IAD prevention and management

The early detection of skin damage is key to integrating prevention measures into the treatment plan. And a single assessment isn’t enough. The clinical team and caregiver should continually assess the patient for skin damage in order to alter the treatment regimen to best prevent and manage IAD.

Prevention of skin damage

Continence assessment and management
Skin care regimen and products
Skin examination

Texture, maceration, edema

Pain, sensitivity

Temperature

Continence management to reduce leakage and other sources of skin exposure to urinary and fecal matter is the foundation for IAD prevention and treatment. If diarrhea incontinence cannot be resolved through the reduction of risk factors, a good example of which is diarrhea associated with antibiotics, then it may be necessary to consider fecal management systems. The appropriate use and maintenance of continence devices, including pads, urinary sheaths, and stool diversion systems are important prevention and management interventions.
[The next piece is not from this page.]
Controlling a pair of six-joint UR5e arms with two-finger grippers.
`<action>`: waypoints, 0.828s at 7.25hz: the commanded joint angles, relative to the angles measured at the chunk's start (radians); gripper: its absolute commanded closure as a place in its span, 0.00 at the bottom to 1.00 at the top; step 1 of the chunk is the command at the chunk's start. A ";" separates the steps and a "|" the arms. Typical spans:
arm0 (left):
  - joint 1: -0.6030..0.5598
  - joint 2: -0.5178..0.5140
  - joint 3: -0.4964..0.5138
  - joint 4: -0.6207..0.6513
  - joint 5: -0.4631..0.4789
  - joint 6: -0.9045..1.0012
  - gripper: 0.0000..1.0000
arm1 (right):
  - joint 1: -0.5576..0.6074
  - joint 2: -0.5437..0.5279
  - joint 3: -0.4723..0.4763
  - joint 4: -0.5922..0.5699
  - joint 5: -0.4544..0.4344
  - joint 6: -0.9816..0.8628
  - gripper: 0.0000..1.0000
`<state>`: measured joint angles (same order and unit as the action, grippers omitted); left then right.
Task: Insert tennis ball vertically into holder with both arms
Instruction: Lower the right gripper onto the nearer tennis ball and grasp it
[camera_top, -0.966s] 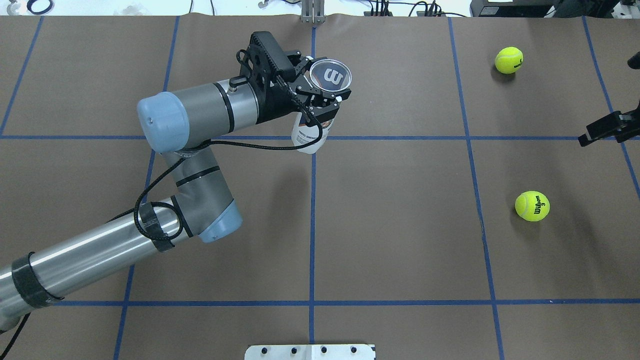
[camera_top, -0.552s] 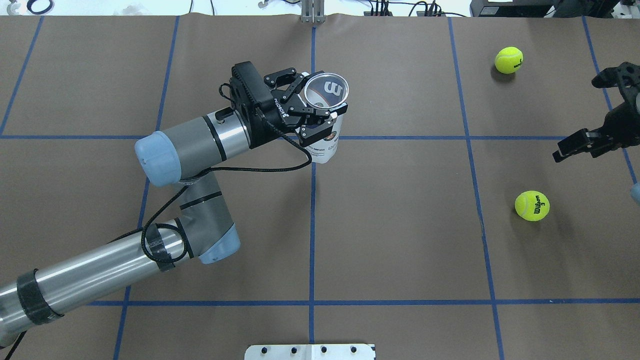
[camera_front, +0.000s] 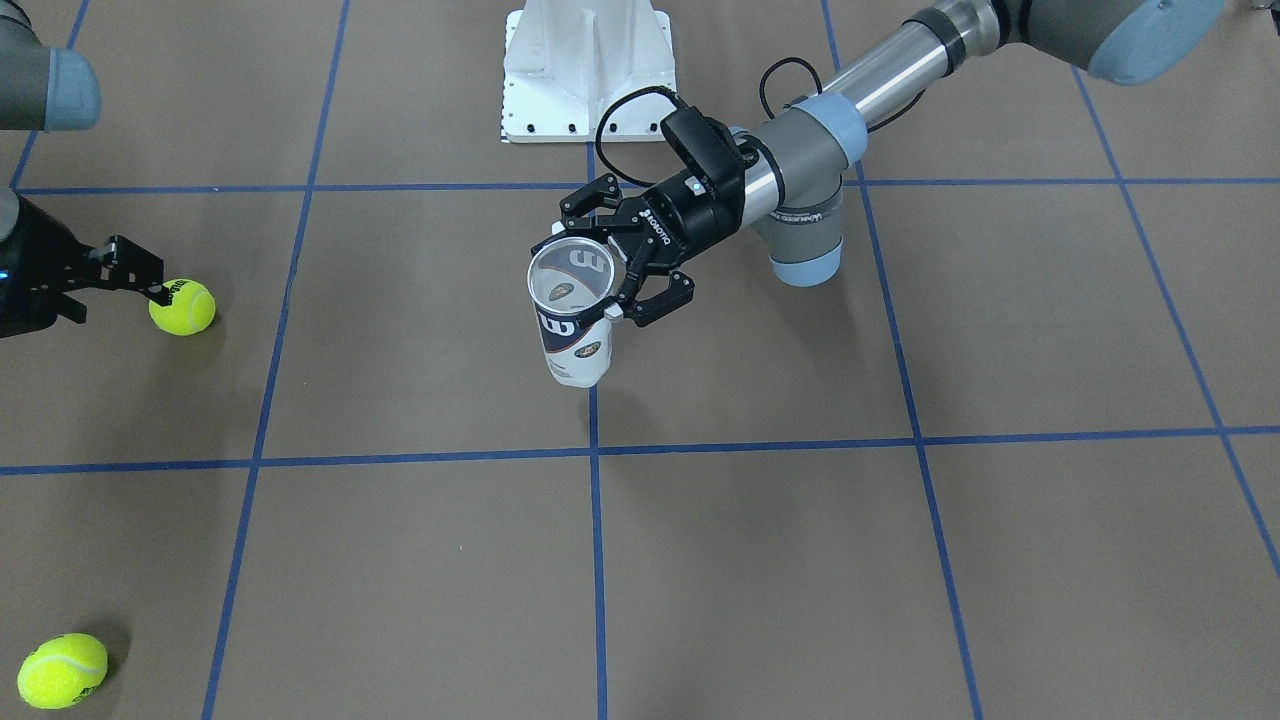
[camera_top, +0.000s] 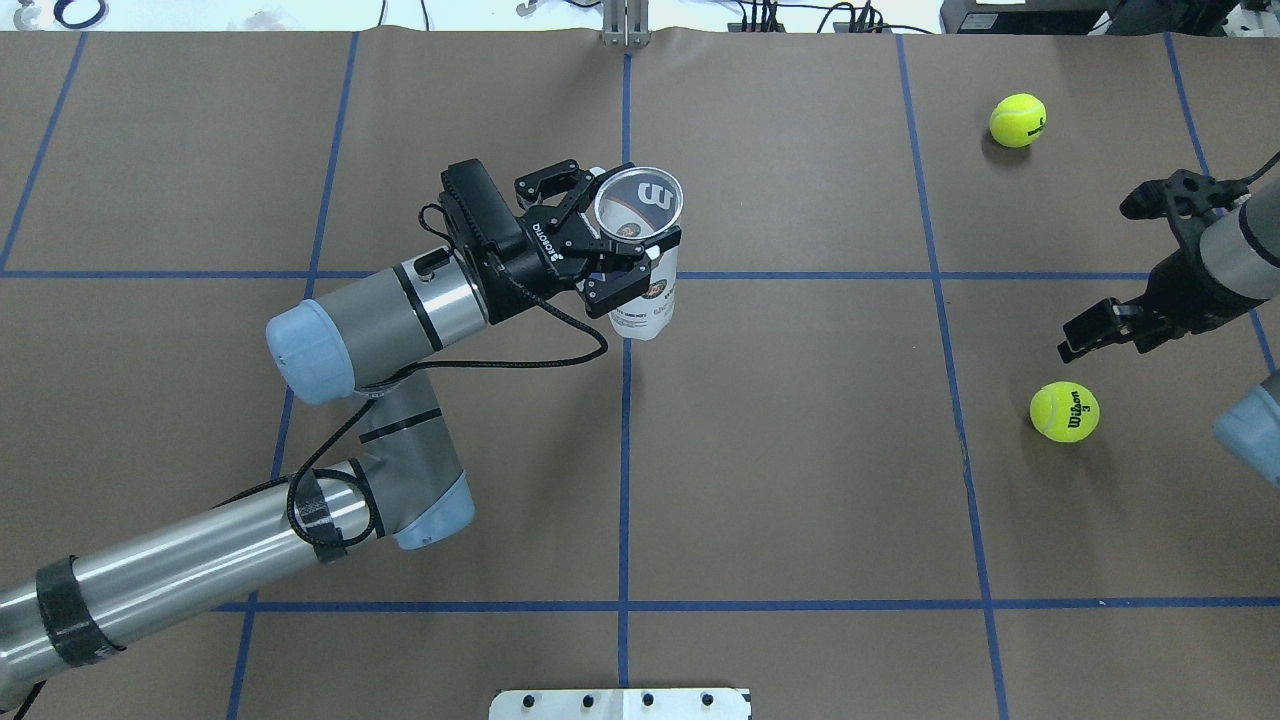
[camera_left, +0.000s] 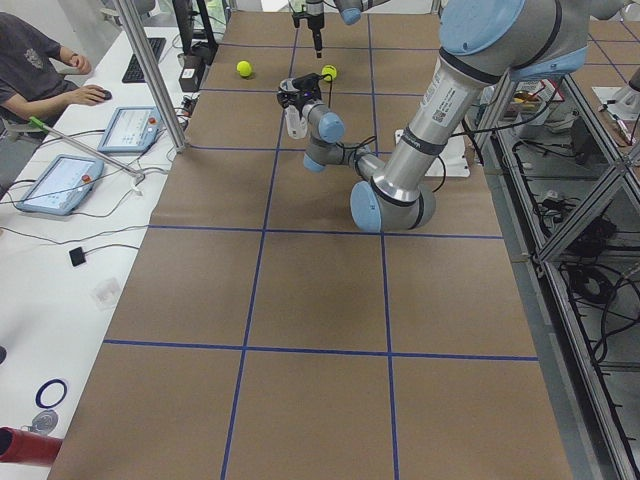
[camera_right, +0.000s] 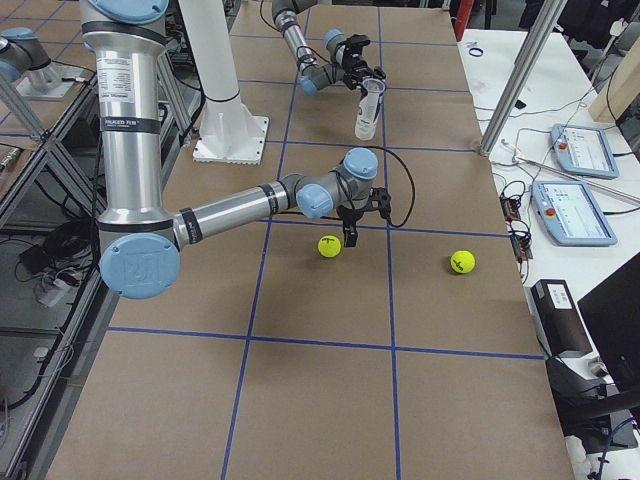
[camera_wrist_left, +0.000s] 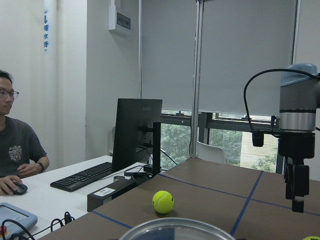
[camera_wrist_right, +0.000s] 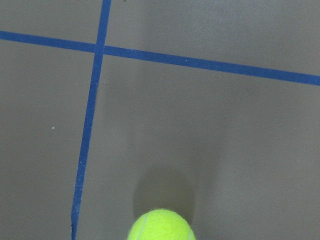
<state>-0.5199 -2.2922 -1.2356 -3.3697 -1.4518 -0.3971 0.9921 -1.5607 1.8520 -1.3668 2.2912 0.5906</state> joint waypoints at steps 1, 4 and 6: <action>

If non-invasive interventions fail, a risk versus benefit analysis (with the risk being a potential catheter-associated urinary tract infection and the benefit being the reduced risk for IAD) may suggest the temporary use of indwelling catheters that can help to protect skin from urinary exposure. Good catheter management will minimize skin contact with urine.

A structured skin care regimen should include skin cleansing, skin protection, and the restoration of the skin barrier function. New technologies introduced to body pads can draw excess fluids away from the skin to prevent occlusion and over-hydration of the stratum corneum.